[Extracted data entries]
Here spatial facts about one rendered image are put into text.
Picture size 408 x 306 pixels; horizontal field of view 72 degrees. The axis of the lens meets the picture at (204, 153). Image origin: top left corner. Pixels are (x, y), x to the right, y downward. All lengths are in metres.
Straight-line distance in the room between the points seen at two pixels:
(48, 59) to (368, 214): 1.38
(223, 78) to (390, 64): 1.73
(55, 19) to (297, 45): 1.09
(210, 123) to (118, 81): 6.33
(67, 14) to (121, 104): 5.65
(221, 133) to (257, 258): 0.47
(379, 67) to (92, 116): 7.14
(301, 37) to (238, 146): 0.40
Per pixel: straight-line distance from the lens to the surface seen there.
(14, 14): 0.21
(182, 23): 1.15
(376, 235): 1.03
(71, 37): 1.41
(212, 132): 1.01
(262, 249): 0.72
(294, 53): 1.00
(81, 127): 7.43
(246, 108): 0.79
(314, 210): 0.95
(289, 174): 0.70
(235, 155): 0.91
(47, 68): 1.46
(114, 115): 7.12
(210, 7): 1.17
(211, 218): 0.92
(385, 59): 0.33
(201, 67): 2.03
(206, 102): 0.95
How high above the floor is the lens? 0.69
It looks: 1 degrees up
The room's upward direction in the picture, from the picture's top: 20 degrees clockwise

==

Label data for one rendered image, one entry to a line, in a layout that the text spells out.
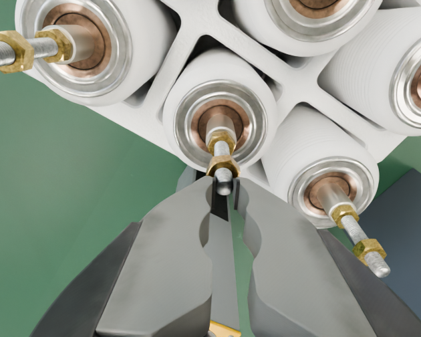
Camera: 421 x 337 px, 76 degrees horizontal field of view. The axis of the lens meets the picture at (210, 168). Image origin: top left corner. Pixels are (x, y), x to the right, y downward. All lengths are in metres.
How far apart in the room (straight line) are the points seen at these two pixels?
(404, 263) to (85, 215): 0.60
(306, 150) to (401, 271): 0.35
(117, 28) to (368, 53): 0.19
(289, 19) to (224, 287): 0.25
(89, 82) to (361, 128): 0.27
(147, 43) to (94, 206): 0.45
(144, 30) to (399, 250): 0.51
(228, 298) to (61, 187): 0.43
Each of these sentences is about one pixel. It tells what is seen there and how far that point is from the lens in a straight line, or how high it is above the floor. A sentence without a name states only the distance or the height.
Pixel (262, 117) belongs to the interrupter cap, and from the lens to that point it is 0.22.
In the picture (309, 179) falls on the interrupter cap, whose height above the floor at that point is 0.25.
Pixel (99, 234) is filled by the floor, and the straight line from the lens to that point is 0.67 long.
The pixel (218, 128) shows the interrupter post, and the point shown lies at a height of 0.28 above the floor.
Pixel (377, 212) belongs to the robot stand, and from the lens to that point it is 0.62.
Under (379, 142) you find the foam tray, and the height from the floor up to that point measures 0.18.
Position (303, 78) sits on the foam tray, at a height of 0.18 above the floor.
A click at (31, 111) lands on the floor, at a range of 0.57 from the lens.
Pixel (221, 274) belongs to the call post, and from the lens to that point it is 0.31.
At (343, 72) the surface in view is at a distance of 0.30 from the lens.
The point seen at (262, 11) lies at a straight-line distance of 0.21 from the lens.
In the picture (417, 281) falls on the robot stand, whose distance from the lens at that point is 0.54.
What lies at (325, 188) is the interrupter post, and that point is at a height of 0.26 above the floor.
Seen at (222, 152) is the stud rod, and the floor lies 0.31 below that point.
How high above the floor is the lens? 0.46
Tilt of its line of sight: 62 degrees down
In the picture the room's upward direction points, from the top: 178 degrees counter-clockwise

*ASSIGNMENT*:
Extract exactly and only the lines above from the line containing "(48, 59) to (368, 214): 1.38" through the line containing "(210, 7): 1.17", both end lines included.

*ANSWER TO THE PROBLEM*:
(48, 59) to (368, 214): 1.38
(223, 78) to (390, 64): 1.73
(55, 19) to (297, 45): 1.09
(210, 123) to (118, 81): 6.33
(67, 14) to (121, 104): 5.65
(221, 133) to (257, 258): 0.47
(379, 67) to (92, 116): 7.14
(301, 37) to (238, 146): 0.40
Per pixel: straight-line distance from the lens to the surface seen there.
(14, 14): 0.21
(182, 23): 1.15
(376, 235): 1.03
(71, 37): 1.41
(212, 132): 1.01
(262, 249): 0.72
(294, 53): 1.00
(81, 127): 7.43
(246, 108): 0.79
(314, 210): 0.95
(289, 174): 0.70
(235, 155): 0.91
(47, 68): 1.46
(114, 115): 7.12
(210, 7): 1.17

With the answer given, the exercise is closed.